Global CDN Media Serving

A distributed CDN architecture for global media delivery.

Problem Statement & Constraints

Develop a global media serving system that efficiently delivers static and dynamic assets worldwide using a content delivery network, while handling background processing for user uploads. The architecture must optimize for low latency, high availability, and cost-effectiveness, ensuring secure and reliable access to media content across diverse geographic regions.

Functional Requirements

  • Serve static and media assets globally.
  • Support background processing and transcoding for uploads.
  • Provide signed URLs and access control for private content.

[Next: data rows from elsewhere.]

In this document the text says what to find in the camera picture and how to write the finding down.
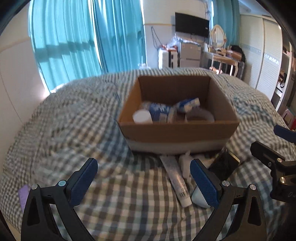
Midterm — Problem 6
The pale blue oval object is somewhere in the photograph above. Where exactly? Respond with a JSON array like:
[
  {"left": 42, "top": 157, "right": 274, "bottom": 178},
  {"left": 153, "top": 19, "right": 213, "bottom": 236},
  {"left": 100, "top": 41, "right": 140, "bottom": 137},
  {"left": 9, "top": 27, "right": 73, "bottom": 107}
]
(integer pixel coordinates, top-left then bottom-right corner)
[{"left": 191, "top": 186, "right": 210, "bottom": 208}]

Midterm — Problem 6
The white tube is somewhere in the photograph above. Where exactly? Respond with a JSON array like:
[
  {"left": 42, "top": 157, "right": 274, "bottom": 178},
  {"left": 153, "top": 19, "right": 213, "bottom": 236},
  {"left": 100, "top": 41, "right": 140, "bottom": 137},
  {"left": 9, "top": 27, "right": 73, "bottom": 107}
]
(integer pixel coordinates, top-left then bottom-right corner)
[{"left": 160, "top": 155, "right": 192, "bottom": 208}]

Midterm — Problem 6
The white plush toy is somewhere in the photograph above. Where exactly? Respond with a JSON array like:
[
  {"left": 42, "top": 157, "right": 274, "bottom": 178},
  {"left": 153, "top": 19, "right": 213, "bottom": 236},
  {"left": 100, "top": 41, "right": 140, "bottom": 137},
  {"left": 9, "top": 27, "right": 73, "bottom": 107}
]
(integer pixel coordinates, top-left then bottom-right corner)
[{"left": 179, "top": 151, "right": 193, "bottom": 179}]

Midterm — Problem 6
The blue Vinda tissue pack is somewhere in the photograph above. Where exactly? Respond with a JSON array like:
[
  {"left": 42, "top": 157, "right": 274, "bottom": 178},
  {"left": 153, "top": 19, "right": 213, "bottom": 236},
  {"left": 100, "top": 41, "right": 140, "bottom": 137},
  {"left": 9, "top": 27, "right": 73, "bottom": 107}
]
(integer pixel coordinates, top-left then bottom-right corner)
[{"left": 176, "top": 98, "right": 200, "bottom": 113}]

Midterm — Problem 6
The white plastic bottle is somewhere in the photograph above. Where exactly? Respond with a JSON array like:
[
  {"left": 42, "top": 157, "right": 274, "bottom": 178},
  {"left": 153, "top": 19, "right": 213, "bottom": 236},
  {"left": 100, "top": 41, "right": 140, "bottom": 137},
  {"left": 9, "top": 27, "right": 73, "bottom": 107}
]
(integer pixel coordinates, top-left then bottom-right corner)
[{"left": 132, "top": 109, "right": 153, "bottom": 124}]

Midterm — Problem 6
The black flat object on bed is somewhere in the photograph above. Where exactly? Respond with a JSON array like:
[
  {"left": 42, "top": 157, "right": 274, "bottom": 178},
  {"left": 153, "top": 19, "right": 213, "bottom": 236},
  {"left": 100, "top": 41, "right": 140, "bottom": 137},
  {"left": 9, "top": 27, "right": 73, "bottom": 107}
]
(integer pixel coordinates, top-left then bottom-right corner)
[{"left": 208, "top": 150, "right": 240, "bottom": 181}]

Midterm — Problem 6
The white louvered wardrobe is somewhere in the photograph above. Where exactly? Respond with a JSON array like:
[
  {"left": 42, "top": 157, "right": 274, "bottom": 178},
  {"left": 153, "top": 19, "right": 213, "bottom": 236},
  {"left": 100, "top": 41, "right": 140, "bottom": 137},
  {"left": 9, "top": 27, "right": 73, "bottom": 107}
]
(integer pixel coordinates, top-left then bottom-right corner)
[{"left": 239, "top": 15, "right": 282, "bottom": 99}]

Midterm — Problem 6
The round tape roll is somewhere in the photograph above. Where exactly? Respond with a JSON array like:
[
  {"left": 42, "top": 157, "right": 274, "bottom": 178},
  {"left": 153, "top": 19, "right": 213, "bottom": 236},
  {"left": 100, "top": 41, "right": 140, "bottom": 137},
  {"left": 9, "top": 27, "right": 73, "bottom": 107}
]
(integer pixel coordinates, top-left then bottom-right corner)
[{"left": 186, "top": 107, "right": 215, "bottom": 123}]

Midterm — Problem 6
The wooden chair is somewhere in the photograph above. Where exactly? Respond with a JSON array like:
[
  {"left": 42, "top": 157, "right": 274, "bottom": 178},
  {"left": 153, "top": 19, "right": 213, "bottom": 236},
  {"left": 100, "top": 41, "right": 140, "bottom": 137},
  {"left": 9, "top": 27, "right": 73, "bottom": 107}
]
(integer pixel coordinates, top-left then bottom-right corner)
[{"left": 211, "top": 53, "right": 239, "bottom": 77}]

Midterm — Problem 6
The grey checked bed quilt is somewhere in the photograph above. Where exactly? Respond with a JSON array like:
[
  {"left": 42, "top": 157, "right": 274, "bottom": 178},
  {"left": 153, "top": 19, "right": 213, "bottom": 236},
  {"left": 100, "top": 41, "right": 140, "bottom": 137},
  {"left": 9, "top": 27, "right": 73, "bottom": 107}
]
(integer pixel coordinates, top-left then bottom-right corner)
[{"left": 1, "top": 68, "right": 295, "bottom": 240}]

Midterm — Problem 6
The brown cardboard box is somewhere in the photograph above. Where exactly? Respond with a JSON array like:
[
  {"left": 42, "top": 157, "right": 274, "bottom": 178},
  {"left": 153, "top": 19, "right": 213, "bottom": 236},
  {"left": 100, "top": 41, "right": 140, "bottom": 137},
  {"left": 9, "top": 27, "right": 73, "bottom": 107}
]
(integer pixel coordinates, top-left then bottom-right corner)
[{"left": 117, "top": 75, "right": 239, "bottom": 155}]

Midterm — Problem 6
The oval vanity mirror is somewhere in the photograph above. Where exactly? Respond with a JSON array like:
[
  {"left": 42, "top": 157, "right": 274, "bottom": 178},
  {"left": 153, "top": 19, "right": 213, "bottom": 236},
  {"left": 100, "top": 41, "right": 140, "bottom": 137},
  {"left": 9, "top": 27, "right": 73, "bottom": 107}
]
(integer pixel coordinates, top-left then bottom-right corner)
[{"left": 210, "top": 25, "right": 227, "bottom": 49}]

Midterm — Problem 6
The small silver refrigerator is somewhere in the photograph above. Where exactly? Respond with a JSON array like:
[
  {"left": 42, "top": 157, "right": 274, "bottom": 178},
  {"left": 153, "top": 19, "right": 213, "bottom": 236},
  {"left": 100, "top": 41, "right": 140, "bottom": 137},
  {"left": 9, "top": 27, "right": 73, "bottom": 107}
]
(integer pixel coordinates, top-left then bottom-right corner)
[{"left": 178, "top": 43, "right": 201, "bottom": 68}]

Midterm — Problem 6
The teal right curtain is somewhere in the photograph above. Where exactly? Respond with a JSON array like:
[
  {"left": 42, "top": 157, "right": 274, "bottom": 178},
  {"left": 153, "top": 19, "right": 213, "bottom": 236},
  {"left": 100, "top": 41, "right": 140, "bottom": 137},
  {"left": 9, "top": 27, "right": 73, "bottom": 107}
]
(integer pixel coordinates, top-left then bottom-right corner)
[{"left": 213, "top": 0, "right": 240, "bottom": 46}]

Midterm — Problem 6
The water bottle blue label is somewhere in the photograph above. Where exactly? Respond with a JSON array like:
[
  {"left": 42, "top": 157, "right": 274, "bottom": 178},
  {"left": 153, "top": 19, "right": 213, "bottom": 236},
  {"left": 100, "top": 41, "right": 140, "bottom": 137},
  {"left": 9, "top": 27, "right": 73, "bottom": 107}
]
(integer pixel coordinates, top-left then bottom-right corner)
[{"left": 140, "top": 101, "right": 177, "bottom": 123}]

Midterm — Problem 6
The white suitcase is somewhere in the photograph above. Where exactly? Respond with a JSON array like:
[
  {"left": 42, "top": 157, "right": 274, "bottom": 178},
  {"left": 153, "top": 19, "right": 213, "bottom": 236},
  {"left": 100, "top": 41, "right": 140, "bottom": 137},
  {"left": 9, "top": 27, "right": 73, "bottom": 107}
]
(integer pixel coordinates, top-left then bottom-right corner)
[{"left": 158, "top": 49, "right": 178, "bottom": 69}]

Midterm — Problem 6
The teal window curtain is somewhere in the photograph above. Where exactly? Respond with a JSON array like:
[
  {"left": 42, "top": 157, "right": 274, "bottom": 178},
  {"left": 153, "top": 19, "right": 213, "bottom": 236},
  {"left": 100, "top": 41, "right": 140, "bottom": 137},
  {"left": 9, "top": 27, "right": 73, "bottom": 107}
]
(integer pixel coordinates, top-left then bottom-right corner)
[{"left": 29, "top": 1, "right": 146, "bottom": 91}]

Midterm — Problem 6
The black wall television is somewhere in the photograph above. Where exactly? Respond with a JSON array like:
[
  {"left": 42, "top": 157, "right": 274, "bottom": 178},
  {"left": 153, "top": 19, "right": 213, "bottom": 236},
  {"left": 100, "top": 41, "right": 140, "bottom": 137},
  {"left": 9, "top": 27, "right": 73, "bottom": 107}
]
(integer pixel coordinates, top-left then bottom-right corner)
[{"left": 175, "top": 13, "right": 210, "bottom": 38}]

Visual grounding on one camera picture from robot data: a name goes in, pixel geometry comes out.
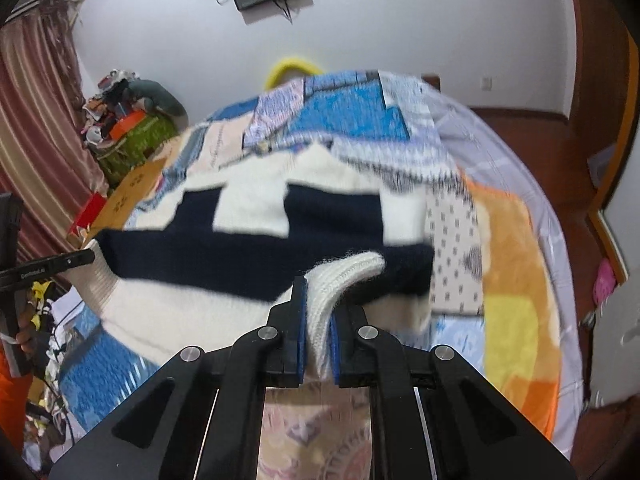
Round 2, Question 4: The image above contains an orange box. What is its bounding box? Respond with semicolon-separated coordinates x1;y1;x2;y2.
110;110;146;141

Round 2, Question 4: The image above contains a yellow curved bed headboard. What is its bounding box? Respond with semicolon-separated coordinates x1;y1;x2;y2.
264;56;323;90

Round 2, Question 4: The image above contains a person's left hand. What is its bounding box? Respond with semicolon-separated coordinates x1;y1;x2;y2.
15;304;37;359

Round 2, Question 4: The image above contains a cream and navy knit sweater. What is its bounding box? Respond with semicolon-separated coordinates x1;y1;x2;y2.
68;145;434;380

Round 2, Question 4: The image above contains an orange yellow blanket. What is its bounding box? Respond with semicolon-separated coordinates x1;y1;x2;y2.
463;177;562;438

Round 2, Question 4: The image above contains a blue patchwork bedspread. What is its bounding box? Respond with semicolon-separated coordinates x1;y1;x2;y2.
56;68;490;434

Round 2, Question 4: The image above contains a wooden lap desk board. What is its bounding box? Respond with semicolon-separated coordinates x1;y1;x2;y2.
82;158;166;246

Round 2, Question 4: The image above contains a green patterned storage bag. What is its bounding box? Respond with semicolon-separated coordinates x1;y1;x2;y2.
93;114;178;188

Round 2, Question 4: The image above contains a white wall socket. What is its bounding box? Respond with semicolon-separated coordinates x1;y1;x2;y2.
480;77;492;91

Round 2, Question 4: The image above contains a brown wooden door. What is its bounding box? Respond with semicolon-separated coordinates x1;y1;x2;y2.
564;0;633;172

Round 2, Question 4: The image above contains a striped pink curtain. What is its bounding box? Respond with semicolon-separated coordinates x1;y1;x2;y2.
1;0;108;260

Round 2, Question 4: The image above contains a red box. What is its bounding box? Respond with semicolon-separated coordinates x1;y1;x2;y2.
67;193;107;235

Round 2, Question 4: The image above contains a grey plush toy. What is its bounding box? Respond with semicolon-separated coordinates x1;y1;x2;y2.
127;79;186;117

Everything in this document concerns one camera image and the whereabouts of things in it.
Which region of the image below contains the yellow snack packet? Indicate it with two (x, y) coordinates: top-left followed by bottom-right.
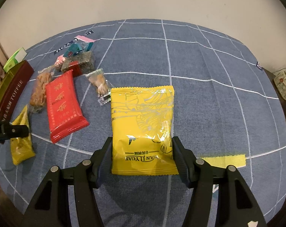
(10, 105), (36, 166)
(111, 86), (178, 176)

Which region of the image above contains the clear bag of fried twists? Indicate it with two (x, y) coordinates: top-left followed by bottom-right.
(29, 66), (54, 113)

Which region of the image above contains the red snack packet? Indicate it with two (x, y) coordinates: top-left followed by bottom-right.
(45, 70), (89, 144)

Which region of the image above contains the gold and maroon toffee tin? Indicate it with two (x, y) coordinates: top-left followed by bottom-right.
(0, 60), (34, 121)

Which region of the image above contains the green tissue pack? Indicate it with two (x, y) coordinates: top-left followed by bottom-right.
(3, 47), (27, 73)

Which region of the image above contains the pink floral candy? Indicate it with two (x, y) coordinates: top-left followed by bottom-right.
(54, 55), (66, 71)

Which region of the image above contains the small clear nut packet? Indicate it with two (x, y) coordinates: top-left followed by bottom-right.
(85, 68), (113, 106)

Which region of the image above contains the teal wrapped candy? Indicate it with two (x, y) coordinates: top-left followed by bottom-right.
(63, 42), (93, 58)

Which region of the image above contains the dark sesame snack bar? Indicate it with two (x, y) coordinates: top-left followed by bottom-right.
(61, 51), (95, 77)

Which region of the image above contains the blue checked tablecloth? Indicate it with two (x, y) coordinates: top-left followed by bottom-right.
(0, 19), (286, 221)

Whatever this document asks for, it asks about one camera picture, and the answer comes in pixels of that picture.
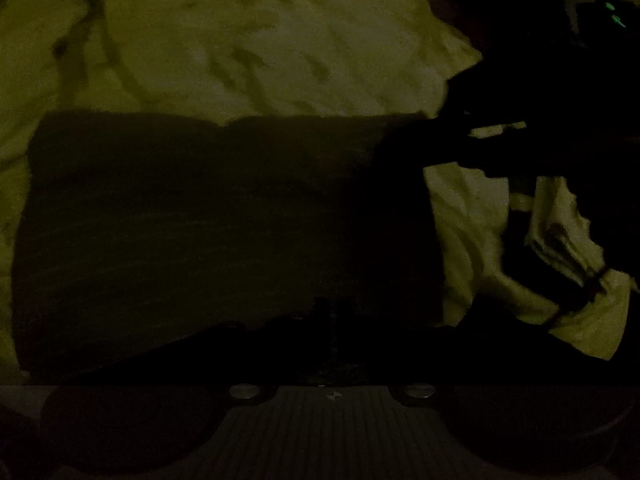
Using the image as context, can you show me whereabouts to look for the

Non-Functional Requirements

  • Scale: 1M requests/sec, global distribution; multi-region deployment.
  • Availability: 99.99% uptime with multi-CDN failover.
  • Consistency: Eventual consistency for media updates.
  • Latency: P99 < 100ms to edge; P99 < 500ms origin.
  • Workload Profile:
    • Read:Write ratio: ~98:2
    • Peak throughput: 1M requests/sec
    • Retention: indefinite (hot); archive to cold storage after 1y

High-Level Architecture

graph LR Users --> CDN CDN -->|miss| Shield Shield -->|miss| Origin Origin --> Storage Uploader --> Transcoder Transcoder --> Storage Transcoder --> CDN

Users access media via a global CDN edge. Cache misses route through a regional Origin Shield to collapse concurrent requests before hitting the Origin storage. Concurrently, an upload pipeline transcodes raw files into optimized renditions and pre-warms the CDN edges.

Data Design

Object storage manages raw uploads, transcoded media, and access logs. The CDN layer defines cache key patterns and validation lifetimes, using surrogate keys for bulk invalidations.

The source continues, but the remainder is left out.